In any of these systems, a planner generates action sequences that are eventually dispatched to an executive, yet taking action in a dynamic world rarely proceeds according to plan. When planning assumptions are challenged during execution, it raises a number of interesting questions about how the system should respond. Is the "acting" side of the system responsible for a response or the "planning" side? Or do the two need to cooperate and how much? When should the activity planner abandon or preempt the current goals? Should the task planner repair a plan or replan from scratch? Should the executive adjust its current policy, switch to a new one, or learn a new policy from more relevant experience?
2017 Theme: Integrated Execution: The Past, Present, and Future
We hope to generate discussion of the past, present, and future of integrated execution:
- Past: the landscape of planning-executive architectures
- Present: languages & tools researchers can use
- Future: Open challenges and holding an integrated execution competition at ICAPS 2018.
Invited topics include
- online planning, acting, and execution
- position papers, benchmarks, or challenge problems for integrated execution
- improving planning performance from execution experience
- anytime or incremental planning
- planning and simulation
- discussions of plan dispatching or plan executives
- execution monitoring; comparing replanning, plan repair, regoaling, plan merging
- goal reasoning, preempting goals, regoaling, soft goals, partial satisfaction of goals
- managing open worlds with closed-world planners; model learning from experience
- determining an observation policy; policy switching; incremental policy adjustment
Format
We plan a one day workshop with a focus on discussion. In contrast to the invited speaker form, we plan to host a series of Festivus debates, where members of the community will be encouraged to highlight a topic relevant to the workshop in as creative a way as possible. Small-group breakouts will address questions raised by the debate so all participants gain from the experience.
Organizing Committee
Mark 'Mak' Roberts* | Naval Research Laboratory, USA | mark.roberts AT nrl.navy.mil | URL |
Sara Bernardini | Royal Holloway University, London, UK | sara.bernardini AT rhul.ac.uk | URL |
Tim Niemueller | RWTH, Aachen, Germany | niemueller AT kbsg.rwth-aachen.de | URL |
Tiago Vaquero | MIT, USA | tvaquero AT mit.edu | URL |
Program Committee
Name | Affiliation |
---|---|
Ron Alford | MITRE Corporation, USA |
J. Benton | NASA Ames, USA |
Mark Boddy | Adventium Labs, USA |
Michael Cashmore | King's College London, UK |
Jeremy Frank | NASA Ames, USA |
Andy Hertle | University of Freiburg, Germany |
Nir Lipovetzky | University of Melbourne, Australia |
Julie Porteous | Teesside University, UK |
Wheeler Ruml | University of New Hampshire, USA |
Scott Sanner | University of Toronto, Canada |
Vikas Shivashankar | Knexus Research, USA |
Submission details
Submissions may be regular papers (up to 8 pages plus references) or short position/challenge papers (up to 4 pages plus references). All papers should conform to the AAAI formatting guidelines and style. Submissions will be reviewed by at least three referees. The top 2 papers based on the reviews will be selected for a fast-track submission to the next ICAPS conference. Please observe anonymous submission guidelines in order to be considered for the fast-track submission.

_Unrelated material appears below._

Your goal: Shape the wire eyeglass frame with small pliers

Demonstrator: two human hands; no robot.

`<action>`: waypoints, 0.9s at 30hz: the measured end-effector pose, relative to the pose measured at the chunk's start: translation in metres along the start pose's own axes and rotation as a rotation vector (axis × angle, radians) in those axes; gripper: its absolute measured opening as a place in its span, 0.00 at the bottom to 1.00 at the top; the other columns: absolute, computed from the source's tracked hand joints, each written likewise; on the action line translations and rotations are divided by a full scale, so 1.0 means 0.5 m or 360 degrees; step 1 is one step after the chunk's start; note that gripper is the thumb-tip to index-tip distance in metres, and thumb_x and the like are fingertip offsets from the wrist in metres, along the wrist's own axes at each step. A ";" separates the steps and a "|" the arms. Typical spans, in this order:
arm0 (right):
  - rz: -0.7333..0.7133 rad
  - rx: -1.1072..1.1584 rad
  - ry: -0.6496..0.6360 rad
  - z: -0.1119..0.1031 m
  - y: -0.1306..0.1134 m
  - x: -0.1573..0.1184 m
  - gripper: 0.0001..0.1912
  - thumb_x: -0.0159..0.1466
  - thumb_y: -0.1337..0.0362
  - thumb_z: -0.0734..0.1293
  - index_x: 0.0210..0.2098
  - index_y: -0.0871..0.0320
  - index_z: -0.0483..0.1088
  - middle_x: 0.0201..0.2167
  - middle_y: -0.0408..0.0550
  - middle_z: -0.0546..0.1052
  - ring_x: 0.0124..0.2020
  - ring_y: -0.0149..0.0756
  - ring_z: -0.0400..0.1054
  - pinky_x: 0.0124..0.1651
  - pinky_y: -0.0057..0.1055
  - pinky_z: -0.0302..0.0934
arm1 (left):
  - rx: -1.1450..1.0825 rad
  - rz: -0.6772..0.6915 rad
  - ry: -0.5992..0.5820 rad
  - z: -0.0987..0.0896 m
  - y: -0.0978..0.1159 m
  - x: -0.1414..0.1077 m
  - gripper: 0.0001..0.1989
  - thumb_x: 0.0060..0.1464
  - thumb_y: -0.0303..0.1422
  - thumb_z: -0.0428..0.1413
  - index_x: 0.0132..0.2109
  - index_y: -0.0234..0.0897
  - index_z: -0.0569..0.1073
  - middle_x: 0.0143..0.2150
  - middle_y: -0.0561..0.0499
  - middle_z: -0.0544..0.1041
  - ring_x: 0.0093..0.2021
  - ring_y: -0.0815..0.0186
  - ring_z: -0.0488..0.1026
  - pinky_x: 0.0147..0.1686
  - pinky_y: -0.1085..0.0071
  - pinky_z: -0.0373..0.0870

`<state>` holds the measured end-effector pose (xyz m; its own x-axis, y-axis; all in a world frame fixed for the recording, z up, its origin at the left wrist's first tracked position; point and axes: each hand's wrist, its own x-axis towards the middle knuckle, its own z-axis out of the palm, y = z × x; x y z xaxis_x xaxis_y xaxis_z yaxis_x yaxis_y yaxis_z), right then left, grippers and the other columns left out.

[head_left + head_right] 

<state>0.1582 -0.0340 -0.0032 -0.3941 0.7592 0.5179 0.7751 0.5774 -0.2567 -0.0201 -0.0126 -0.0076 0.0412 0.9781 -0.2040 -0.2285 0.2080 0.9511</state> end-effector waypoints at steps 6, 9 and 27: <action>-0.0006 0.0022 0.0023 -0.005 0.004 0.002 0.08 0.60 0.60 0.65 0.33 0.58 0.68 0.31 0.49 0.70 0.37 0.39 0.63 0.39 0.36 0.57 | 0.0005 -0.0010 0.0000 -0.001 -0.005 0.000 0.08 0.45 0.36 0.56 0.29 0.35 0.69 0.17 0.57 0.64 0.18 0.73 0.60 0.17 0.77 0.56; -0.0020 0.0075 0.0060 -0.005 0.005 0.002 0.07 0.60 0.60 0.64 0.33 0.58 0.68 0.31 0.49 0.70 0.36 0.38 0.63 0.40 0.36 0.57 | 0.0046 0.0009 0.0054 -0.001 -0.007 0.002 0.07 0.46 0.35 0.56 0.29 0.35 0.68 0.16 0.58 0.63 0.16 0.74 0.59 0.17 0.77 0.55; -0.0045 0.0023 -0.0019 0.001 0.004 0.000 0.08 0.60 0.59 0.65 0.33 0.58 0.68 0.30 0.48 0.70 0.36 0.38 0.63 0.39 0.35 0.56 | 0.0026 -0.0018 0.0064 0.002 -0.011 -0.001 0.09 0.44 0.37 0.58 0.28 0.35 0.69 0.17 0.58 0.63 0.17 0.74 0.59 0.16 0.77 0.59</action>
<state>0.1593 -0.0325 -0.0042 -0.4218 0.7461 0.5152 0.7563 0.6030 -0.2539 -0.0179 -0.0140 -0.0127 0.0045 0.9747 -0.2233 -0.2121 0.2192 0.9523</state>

Submissions will be accepted through easychair: https://easychair.org/conferences/?conf=intex2017
We welcome existing publications from other venues that are appropriate for discussion at this workshop. Please note in the title area if this work is already accepted at another venue. If the work is under review at another venue (e.g., IJCAI-2017) please notify the organizers so we can avoid potential reviewing conflicts.
At least one author of each accepted paper must attend the workshop in order to present the paper. Authors must register for the ICAPS main conference in order to attend the workshop. There will be no separate workshop-only registration.